TASK OBJECTIVE — Track down every line below that holds "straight" and copy it.

Saved entries:

───

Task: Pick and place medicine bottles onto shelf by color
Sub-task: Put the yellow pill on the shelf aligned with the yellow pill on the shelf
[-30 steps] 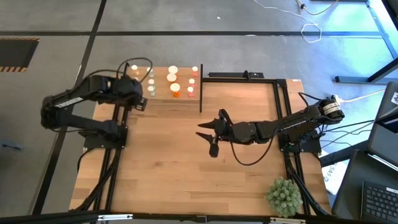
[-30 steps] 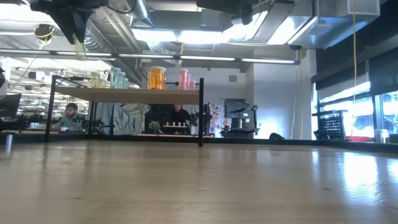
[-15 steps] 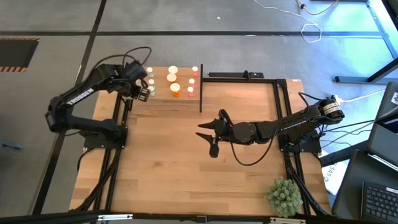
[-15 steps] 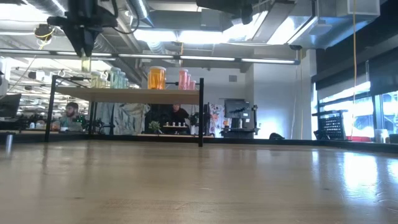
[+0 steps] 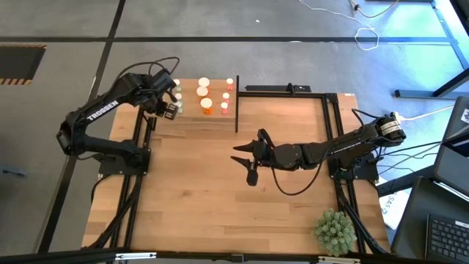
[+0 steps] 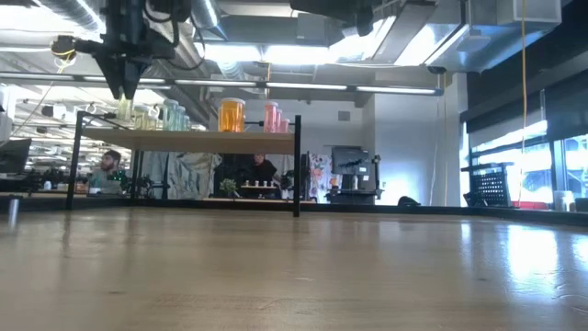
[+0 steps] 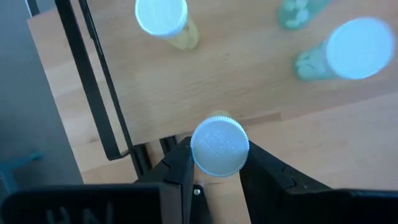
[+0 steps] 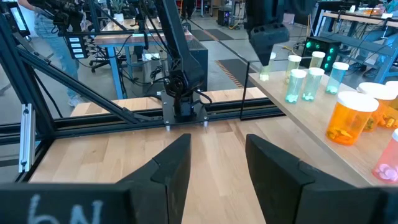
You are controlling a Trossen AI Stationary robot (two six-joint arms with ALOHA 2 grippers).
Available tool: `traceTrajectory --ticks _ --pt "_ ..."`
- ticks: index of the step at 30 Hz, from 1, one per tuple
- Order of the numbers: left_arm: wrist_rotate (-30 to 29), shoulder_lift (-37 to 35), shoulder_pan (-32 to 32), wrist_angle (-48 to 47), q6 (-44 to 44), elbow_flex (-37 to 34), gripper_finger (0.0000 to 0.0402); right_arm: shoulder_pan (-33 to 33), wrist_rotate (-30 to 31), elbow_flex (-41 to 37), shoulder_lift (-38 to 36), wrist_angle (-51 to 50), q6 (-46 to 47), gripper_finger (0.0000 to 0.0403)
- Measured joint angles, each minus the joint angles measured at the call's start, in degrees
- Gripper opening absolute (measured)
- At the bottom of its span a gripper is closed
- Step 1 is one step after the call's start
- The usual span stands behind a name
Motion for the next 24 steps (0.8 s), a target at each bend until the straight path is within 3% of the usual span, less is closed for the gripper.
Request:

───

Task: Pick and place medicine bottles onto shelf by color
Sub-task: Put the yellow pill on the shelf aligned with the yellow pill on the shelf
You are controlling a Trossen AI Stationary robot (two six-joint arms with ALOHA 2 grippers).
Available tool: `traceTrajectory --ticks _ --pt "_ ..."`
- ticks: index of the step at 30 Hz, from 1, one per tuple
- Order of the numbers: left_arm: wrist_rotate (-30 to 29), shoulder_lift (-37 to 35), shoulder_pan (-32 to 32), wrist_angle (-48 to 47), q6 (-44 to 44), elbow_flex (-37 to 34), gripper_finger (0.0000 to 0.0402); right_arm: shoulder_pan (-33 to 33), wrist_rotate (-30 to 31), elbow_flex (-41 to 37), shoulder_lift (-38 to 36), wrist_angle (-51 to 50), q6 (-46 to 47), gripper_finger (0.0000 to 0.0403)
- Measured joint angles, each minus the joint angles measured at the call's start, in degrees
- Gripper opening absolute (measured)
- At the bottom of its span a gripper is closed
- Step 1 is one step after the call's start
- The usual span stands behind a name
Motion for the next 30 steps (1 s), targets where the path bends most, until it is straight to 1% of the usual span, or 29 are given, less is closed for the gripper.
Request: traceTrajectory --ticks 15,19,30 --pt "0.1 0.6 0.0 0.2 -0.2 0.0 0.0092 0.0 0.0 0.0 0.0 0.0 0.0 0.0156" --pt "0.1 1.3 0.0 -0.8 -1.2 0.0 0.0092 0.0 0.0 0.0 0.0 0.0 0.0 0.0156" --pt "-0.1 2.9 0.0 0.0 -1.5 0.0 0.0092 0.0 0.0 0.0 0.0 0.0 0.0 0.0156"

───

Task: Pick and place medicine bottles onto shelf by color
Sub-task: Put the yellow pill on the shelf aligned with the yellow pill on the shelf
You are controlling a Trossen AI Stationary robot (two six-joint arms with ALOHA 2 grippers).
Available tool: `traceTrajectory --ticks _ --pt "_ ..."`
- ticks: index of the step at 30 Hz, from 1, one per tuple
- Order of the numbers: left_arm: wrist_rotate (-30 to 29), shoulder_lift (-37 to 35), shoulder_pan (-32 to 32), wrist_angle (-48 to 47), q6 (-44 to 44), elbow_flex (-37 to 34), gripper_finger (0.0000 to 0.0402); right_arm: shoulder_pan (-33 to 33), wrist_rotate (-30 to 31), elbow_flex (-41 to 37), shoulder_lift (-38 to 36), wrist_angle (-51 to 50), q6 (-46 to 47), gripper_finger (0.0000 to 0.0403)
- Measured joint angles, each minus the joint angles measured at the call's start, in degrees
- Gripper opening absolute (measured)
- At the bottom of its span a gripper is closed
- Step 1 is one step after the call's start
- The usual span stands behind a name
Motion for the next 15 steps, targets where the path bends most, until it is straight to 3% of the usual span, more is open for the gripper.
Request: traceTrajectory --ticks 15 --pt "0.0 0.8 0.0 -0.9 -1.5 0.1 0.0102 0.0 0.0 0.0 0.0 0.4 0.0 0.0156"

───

RESULT FOR THIS EXERCISE —
Motion for the next 24 steps (0.8 s), a target at each bend until the straight path is within 3% of the usual span, less is closed for the gripper.
Motion for the next 30 steps (1 s), targets where the path bends most, until it is straight to 1% of the usual span, or 29 are given, less is closed for the gripper.
Motion for the next 15 steps, targets where the path bends most, until it is straight to 3% of the usual span, more is open for the gripper.

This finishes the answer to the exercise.